▸ Exercise instructions
Look through the records below for the line with "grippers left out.". Return that line and each one after it up to and including the line with "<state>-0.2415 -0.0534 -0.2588", exactly.

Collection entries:
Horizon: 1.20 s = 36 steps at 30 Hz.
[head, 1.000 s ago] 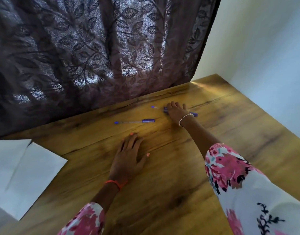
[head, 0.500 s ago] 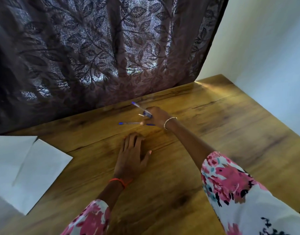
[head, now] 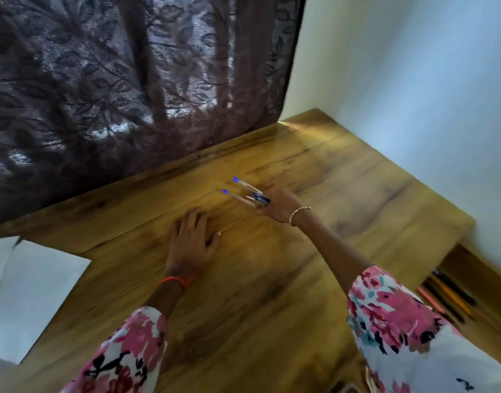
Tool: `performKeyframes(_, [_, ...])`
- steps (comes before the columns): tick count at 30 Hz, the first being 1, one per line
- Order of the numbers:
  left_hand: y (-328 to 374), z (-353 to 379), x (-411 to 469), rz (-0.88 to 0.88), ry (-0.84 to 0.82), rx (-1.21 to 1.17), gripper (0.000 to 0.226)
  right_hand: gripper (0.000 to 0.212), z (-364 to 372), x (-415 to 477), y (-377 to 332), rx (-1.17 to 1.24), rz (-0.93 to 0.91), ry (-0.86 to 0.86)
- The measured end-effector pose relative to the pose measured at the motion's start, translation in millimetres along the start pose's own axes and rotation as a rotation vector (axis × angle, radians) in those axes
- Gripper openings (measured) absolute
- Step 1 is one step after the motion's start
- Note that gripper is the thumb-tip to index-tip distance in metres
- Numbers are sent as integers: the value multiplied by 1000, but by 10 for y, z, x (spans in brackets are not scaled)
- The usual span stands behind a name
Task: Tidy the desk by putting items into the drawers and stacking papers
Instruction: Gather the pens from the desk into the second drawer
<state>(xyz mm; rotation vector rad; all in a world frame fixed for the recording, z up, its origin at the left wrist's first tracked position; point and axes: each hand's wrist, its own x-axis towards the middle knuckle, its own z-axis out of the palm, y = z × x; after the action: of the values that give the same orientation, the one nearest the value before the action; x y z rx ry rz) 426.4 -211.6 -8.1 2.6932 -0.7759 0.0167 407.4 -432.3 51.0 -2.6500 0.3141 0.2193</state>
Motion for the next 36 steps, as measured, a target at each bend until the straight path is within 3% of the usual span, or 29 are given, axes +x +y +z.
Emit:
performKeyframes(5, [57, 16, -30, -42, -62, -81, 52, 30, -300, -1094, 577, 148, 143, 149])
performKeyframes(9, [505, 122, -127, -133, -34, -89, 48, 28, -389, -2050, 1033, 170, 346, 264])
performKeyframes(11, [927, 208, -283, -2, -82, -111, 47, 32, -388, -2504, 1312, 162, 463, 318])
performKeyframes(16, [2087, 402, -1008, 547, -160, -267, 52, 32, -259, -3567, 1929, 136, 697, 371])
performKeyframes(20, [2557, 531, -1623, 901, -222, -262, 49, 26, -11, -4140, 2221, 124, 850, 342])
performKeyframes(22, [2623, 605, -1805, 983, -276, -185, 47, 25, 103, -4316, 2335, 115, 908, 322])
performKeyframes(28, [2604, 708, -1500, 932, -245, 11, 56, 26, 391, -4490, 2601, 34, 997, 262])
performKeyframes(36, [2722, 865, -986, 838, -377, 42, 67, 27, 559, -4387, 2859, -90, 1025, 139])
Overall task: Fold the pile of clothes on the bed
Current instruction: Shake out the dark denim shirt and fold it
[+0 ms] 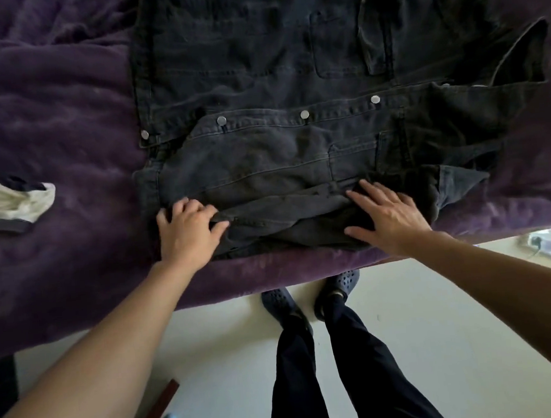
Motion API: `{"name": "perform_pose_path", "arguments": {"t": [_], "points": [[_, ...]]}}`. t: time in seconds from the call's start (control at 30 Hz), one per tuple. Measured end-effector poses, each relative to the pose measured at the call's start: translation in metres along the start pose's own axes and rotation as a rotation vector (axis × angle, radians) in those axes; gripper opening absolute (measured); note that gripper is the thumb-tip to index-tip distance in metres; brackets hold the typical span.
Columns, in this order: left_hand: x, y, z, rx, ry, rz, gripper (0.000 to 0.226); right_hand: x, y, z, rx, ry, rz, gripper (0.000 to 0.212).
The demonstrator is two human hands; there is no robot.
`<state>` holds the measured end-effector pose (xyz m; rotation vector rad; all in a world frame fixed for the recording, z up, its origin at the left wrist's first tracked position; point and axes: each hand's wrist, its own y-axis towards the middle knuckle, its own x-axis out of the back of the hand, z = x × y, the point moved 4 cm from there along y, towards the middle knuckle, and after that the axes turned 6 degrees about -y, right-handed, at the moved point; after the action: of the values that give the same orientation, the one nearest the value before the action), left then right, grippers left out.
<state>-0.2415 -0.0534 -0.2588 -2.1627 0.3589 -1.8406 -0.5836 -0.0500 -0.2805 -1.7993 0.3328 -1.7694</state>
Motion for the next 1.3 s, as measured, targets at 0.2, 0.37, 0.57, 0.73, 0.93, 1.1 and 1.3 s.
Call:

▸ Response for this exercise
`<state>` holds the measured end-effector pose (xyz m; rotation vector rad; all in a world frame fixed for the recording, z up, its origin at the left wrist's first tracked position; point and axes: each hand's wrist, its own y-axis towards the middle knuckle, its own x-axis out of the back of the hand, z = x × y, the point moved 4 cm from there along y, towards the middle knuckle, and after that the axes turned 6 degrees about -y, right-handed, at the moved point; after the action: of the values that give the same orientation, the one nearest the value before the action), left then right, grippers left out.
<state>-0.2415 -0.0534 -0.2588 -2.1627 0.3589 -1.8406 -0.5836 -0.0500 -0.2805 -1.7993 0.3328 -1.7694</state>

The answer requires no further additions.